PROVIDED MATERIAL:
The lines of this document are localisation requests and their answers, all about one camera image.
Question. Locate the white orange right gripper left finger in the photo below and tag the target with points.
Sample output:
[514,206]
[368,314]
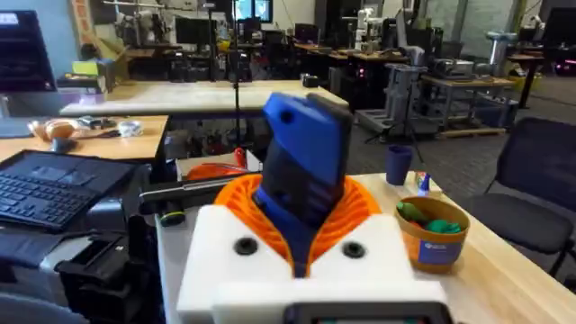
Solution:
[216,256]

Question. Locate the white orange right gripper right finger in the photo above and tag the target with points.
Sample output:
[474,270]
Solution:
[373,252]

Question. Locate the blue electric screwdriver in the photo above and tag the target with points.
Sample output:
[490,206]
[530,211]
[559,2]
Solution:
[306,148]

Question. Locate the brown tub with toys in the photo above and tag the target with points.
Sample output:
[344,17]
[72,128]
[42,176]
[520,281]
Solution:
[432,247]

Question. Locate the dark blue cup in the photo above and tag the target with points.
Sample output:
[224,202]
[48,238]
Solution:
[398,164]

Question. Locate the wooden side desk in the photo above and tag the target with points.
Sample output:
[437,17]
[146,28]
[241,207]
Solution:
[130,144]

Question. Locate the long pale workbench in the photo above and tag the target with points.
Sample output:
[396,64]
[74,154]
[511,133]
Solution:
[189,96]

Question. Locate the black office chair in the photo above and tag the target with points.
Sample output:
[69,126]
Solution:
[535,180]

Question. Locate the black laptop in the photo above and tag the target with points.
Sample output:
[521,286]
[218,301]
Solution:
[49,189]

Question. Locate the black computer mouse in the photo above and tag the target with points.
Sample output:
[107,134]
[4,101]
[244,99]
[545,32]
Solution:
[63,145]

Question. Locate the black tripod pole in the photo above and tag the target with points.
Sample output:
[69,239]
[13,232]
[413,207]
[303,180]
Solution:
[236,67]

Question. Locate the dark computer monitor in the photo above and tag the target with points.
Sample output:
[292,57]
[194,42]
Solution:
[22,49]

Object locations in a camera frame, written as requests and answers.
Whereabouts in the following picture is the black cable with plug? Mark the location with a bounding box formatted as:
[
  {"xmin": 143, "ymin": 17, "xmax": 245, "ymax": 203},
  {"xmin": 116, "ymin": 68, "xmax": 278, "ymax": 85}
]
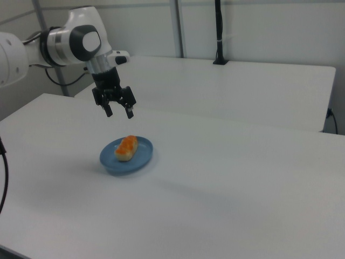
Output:
[{"xmin": 326, "ymin": 107, "xmax": 339, "ymax": 134}]

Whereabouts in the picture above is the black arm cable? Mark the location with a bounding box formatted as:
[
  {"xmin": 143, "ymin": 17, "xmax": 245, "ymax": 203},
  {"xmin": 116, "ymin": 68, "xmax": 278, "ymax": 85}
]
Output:
[{"xmin": 44, "ymin": 66, "xmax": 89, "ymax": 87}]

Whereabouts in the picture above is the bread with orange topping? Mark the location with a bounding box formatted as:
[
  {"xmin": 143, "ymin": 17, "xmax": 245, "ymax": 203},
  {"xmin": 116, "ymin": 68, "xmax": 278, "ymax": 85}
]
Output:
[{"xmin": 114, "ymin": 135, "xmax": 139, "ymax": 162}]

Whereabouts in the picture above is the black camera pole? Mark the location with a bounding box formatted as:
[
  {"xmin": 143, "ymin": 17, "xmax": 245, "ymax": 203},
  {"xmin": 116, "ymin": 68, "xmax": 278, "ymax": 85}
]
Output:
[{"xmin": 214, "ymin": 0, "xmax": 225, "ymax": 62}]

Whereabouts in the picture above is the thick black cable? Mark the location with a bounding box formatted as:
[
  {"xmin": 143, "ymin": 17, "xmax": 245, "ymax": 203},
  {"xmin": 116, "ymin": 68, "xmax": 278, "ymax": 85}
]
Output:
[{"xmin": 0, "ymin": 136, "xmax": 9, "ymax": 214}]

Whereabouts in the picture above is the white rear table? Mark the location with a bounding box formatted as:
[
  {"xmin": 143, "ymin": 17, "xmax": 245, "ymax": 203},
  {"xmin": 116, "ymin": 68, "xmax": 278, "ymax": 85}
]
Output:
[{"xmin": 74, "ymin": 55, "xmax": 337, "ymax": 133}]

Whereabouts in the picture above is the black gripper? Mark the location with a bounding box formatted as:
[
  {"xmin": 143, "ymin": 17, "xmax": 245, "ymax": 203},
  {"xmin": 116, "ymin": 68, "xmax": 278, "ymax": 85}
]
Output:
[{"xmin": 91, "ymin": 67, "xmax": 137, "ymax": 120}]

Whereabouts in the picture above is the blue oval plate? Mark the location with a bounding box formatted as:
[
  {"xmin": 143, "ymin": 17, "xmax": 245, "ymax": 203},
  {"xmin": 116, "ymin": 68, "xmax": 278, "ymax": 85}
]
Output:
[{"xmin": 99, "ymin": 136, "xmax": 154, "ymax": 174}]

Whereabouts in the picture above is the grey metal frame post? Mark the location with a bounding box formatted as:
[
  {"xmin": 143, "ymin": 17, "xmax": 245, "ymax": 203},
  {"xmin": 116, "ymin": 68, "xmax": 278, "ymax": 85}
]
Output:
[
  {"xmin": 174, "ymin": 0, "xmax": 187, "ymax": 58},
  {"xmin": 31, "ymin": 0, "xmax": 68, "ymax": 97}
]

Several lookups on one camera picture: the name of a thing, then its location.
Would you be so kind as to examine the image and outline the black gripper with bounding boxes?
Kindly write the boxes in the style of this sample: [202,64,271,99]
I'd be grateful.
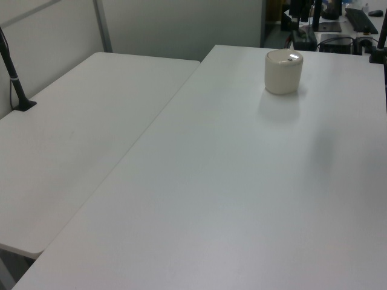
[289,0,311,31]

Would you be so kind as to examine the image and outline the beige round trash bin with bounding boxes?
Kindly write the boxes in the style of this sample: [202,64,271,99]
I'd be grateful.
[264,49,304,95]

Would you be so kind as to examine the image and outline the black camera pole with clamp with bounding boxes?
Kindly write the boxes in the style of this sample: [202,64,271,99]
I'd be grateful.
[368,16,387,65]
[0,26,38,114]

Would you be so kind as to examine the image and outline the black electronics box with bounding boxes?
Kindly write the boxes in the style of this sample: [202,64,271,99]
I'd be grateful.
[319,33,355,54]

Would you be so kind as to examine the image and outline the small black box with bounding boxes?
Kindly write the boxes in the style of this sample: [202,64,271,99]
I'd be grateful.
[294,28,317,51]

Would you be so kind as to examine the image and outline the black monitor stand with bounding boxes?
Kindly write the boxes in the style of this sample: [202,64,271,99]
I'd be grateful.
[312,0,343,33]

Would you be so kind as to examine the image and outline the dark round container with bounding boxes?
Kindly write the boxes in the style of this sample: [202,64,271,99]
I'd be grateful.
[321,0,340,21]

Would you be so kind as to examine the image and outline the grey metal partition post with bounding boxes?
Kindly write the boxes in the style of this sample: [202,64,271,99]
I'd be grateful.
[93,0,113,54]

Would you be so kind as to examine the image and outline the black computer keyboard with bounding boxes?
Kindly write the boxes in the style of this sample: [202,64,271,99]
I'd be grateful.
[344,7,379,35]

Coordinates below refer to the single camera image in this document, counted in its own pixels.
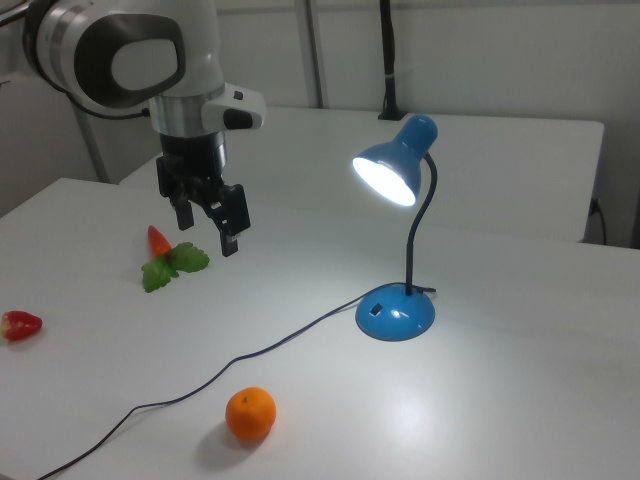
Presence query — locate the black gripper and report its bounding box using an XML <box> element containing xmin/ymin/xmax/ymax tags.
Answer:
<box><xmin>155</xmin><ymin>130</ymin><xmax>251</xmax><ymax>259</ymax></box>

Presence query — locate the blue gooseneck desk lamp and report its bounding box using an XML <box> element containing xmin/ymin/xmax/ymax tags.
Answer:
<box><xmin>351</xmin><ymin>114</ymin><xmax>440</xmax><ymax>343</ymax></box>

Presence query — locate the plastic carrot with green leaves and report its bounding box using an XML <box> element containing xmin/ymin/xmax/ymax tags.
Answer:
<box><xmin>141</xmin><ymin>224</ymin><xmax>211</xmax><ymax>295</ymax></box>

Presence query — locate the orange mandarin fruit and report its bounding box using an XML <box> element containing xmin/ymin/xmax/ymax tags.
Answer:
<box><xmin>225</xmin><ymin>386</ymin><xmax>277</xmax><ymax>442</ymax></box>

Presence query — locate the red bitten apple piece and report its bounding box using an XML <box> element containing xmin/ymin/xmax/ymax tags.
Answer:
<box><xmin>0</xmin><ymin>310</ymin><xmax>44</xmax><ymax>343</ymax></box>

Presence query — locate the black clamped stand pole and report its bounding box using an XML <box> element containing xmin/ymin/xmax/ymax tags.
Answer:
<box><xmin>377</xmin><ymin>0</ymin><xmax>407</xmax><ymax>122</ymax></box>

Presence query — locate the grey metal partition post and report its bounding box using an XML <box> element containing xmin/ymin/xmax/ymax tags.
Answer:
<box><xmin>304</xmin><ymin>0</ymin><xmax>330</xmax><ymax>109</ymax></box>
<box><xmin>73</xmin><ymin>102</ymin><xmax>112</xmax><ymax>184</ymax></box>

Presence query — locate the black lamp power cable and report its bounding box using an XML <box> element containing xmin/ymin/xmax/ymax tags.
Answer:
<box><xmin>37</xmin><ymin>285</ymin><xmax>437</xmax><ymax>480</ymax></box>

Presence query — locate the black wall socket cable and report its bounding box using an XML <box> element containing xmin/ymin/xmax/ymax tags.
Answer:
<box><xmin>589</xmin><ymin>197</ymin><xmax>609</xmax><ymax>246</ymax></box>

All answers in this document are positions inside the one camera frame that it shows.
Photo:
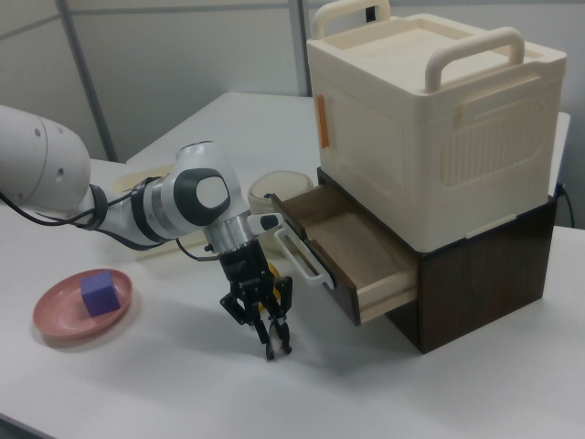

WHAT YOU WILL DO: State the number of lines above that include the word "dark", and write nothing besides that number.

SOLUTION: 3